Now that the authentication is successful and you are able to successfully get the response for the Service Document of the registered service, you may proceed with testing of other OData operations (for e.g. GET, POST, PUT, DELETE etc.) on the service.
Option 2: Using Client Credential based Authentication
Step 1: Create a Service-key for the Serverless Runtime instance
- Go to the space where the “Serverless Runtime” instance has been created. Create a service-key for this service instance.
- Note the fields “token_url”, “client_id” and “client_secret” secret in the above Service Key
Step 2: Get the OAuth2 Bearer token via client credential flow
In Postman execute a POST request on the below URL with Basic Authentication
https://<token_url>/oauth/token?grant_type=client_credentials&response_type=token
- Pass the authentication as Basic Authentication with Username = “client_id” and Password = “client_secret”

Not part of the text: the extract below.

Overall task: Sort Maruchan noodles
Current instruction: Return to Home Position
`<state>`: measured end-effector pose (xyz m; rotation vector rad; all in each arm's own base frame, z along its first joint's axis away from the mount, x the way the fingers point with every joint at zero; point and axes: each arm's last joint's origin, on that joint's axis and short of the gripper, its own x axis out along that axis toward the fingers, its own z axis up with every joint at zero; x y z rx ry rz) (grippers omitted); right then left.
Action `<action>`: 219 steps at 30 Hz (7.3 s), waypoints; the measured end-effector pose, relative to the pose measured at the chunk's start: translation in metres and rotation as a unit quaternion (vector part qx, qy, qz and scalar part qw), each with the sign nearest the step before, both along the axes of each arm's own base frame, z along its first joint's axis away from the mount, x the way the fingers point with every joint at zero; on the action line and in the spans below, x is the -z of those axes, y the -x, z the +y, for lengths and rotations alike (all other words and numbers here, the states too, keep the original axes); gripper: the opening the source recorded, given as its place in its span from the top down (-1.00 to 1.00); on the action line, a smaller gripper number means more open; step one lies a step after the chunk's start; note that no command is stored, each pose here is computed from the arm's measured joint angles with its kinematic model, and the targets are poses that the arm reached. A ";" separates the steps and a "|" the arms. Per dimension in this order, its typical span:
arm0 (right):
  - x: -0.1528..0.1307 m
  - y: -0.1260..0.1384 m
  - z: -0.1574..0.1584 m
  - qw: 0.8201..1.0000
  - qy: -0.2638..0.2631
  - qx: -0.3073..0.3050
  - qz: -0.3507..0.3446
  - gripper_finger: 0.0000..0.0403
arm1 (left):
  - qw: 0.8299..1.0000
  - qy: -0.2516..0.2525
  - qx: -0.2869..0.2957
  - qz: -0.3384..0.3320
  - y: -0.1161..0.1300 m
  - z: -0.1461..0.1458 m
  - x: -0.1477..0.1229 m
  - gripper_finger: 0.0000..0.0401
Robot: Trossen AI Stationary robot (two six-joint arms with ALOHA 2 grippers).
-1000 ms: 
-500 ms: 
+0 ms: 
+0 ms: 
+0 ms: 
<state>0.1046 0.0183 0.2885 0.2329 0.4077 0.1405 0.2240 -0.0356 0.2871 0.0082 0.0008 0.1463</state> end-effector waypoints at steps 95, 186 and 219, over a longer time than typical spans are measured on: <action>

- Note the field “access_token” from the response.
Step 3: Execute OData Service Runtime
Note the Service URL of the OData Service from the Extension Center
Enter GET on the “Service URL” in Postman with authentication as Bearer Token.
Bearer Token = “access_token” noted from Step 2.
The response will contain the Service Document of the registered service.
Now that the authentication is successful and you are able to successfully get the response for the Service Document of the registered service, you may proceed with testing of other OData operations (for e.g. GET, POST, PUT, DELETE etc.) on the service.
Hi Sai, thanks it worked for me! Excellent blog.
Best Regards, Yevgen
Hey,
thank you for the exzellent blog post. I just wondered, is it possible to access an Odata Service with client_credential flow instead of password flow?
Regards,
Simon
Hi Simon,
Yes. Now the Client Credential flow is also supported. Could you try it out.
Best Regards
Harish
Hi Harish,
I just tried it, but I get an error: Failed to retrieve user information
As a first step I get the access token using the client credentials flow:
POST /oauth/token HTTP/1.1
Host: xxx.authentication.eu10.hana.ondemand.com
Authorization: Basic [xxx]
Content-Type: application/x-www-form-urlencoded
grant_type=client_credentials
And then I call an API using the aquired bearer token:
GET /odata/SAP/Z_SOMESERVICE HTTP/1.1
Host: xxx.eu10.services.xfs.cloud.sap
Authorization: Bearer [access token]
which returns 403: Failed to retrieve user information.
Any ideas?
Best regards,
Simon
Hi Simon,
Client Credentials does not have any user context. I am wondering why the error is "Failed to retrieve user information."
Could you check if you are using the right client ID and client secret.
Best Regards,
Harish
Hi Harish,
actually it was my mistake, I mixed option 1 and option 2 unreasonably. Now it works! Thanks a lot for the help!
Best regards,
Simon
Sai Harish Balantrapu , How do you do to call this service with an app, which was developed by using SAP Business application Studio?